Additionally, Tom is donating all the proceeds in the North West to the charities Hopefest and Lifeshare in Liverpool and Manchester respectively – two charities doing wonderful work to help combat the shocking and distressing problem of homelessness significantly affecting people in both cities.

Ahead of the release of the single on Record Store Day, GIITTV caught up with Tom to discuss the record, future plans, the timeless joy of vinyl and what can be done to tackle the causes of homelessness in this day and age.

Hi Tom, good to have the chance to speak with you for GIITTV. How have you been?

Busy and thin. I’ve been on a diet and have lost three stone. I’m always in the gym these days.

Your new track ‘Beggar’s Hand’ is out as a special release for Record Store Day (April 16th). Can you tell us about how the track came about?

I used to do a radio show on Fab radio in Manchester city centre. I would travel into town on a Monday night and see hundreds of beggars there. I used to give them money and talk to them. That led to doing charity shows for Salford Foodbank , which in turn led me to writing a song about the homeless of Britain.

There’s a real anthemic sound to ‘Beggar’s Hand’ but it also manages to retain a real organic charm – you can hear the instruments coming right through the board at you. How difficult is it to avoid swamping a song like that with studio technology?

Thanks for the praise. You’d need to ask Gary Hadfield who produced it at Blueprint studios – he’s excellent! We were very disciplined in our approach. The song was originally six minutes long, so we edited three minutes out and tried to make it sound like a cross between The Stooges and New Order.
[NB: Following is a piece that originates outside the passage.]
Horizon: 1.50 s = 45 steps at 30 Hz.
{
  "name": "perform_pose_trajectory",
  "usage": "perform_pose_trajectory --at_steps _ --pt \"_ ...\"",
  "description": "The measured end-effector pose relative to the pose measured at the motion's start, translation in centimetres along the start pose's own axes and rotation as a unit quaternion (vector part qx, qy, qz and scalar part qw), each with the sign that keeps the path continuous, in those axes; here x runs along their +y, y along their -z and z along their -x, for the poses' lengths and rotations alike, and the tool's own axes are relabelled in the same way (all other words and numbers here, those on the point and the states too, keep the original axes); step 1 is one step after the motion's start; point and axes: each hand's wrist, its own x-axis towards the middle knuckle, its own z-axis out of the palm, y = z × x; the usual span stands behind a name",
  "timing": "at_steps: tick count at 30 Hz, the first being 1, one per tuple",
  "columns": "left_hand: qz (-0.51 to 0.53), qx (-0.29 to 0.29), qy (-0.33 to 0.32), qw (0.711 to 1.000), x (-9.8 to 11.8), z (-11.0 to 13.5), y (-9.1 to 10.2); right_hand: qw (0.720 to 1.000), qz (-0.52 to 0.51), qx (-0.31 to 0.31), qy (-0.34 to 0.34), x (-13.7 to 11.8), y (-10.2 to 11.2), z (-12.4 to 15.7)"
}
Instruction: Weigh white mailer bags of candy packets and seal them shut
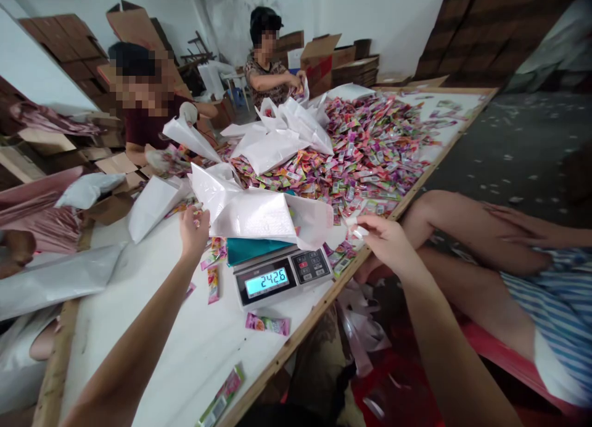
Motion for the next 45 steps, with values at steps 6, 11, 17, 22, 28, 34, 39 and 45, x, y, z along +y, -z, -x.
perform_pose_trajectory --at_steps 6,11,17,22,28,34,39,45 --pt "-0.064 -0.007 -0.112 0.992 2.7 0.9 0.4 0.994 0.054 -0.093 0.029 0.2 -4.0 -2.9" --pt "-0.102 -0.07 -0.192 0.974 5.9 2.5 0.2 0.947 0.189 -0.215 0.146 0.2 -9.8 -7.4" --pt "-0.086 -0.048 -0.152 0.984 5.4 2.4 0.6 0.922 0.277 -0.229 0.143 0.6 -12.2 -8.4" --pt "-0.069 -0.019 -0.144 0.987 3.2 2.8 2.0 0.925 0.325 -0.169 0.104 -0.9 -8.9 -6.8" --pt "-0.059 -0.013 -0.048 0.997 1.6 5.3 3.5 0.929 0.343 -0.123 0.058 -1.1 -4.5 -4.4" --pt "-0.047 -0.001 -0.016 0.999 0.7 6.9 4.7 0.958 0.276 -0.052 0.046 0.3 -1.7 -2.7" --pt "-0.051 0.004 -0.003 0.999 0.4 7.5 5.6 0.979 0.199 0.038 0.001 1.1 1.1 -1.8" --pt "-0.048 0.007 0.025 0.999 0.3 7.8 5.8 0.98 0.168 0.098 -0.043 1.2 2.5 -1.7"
The B-Side ‘Toy’ is an entirely different proposition – a real garage-punk sound behind it?

Well, they are both a bit rough round the edges. Stooges sound – the songs about a dildo – so it can’t sound like Dire Straits, can it? Just drums, bass, distorted guitar and attitude.

Is there a full new album planned to follow on from these releases?

Yes, in 2017. We progress at a snail’s pace. This single was recorded in August 2014. I’ve spent the past two years persuading Ste and Malc out of the band not to play the EP tracks to anyone and not to post any of the music on the internet anywhere. They are smart people but we are trying to do something wholly different from your regular unsigned, run-of-the-mill indie nonsense that a lot of local bands do, where they share their bogies, snot and pubes all over Facebook. We didn’t want to share anything until it was amazing. I think we’ve done that here!

Record Store Day seems to go from strength to strength every year. What do you see as the role of RSD these days?

To highlight the best of music from the distant past into the near future and to get buyers once again excited about hearing a vinyl record for the first time.

Tell us about the first vinyl you ever owned, and what your most prized piece of vinyl is?

It was Dr Feelgood. My brother bought it for me from Woolworths. The pressing was so bad we had to take it back and get another copy, which got it another chart return. It’s in mono – fucking ace record! I still love it today.

You’re playing a show at the Ruby Lounge on 21st April featuring the Tom Hingley band being supported by The Kar-Pets. There’s something rather nicely symbolic and post-modern about that!

The Kar-Pets are an Inspiral Carpets tribute band I formed. It’s become a bit of a behemoth. In some ways blocking to the stuff we are doing with the Tom Hingley Band but that’s ok; it’s a perfect thrill to be playing with either, and both. Also, the Kar-Pets have the same bass player and drummer as the THB with the addition of Dickon on keys and Phil on guitar, so it’s not such a stretch for me.

On a much more serious note, all the proceeds from the single are going to two homelessness charities in Liverpool and Manchester – Hope Fest and Lifeshare respectively. Can you tell me about how you first became involved with these charities?

Witnessing the homeless in Manchester city centre, and the intolerance towards them from Conservatives nationally and the Labour city council locally. We all need to do our bit.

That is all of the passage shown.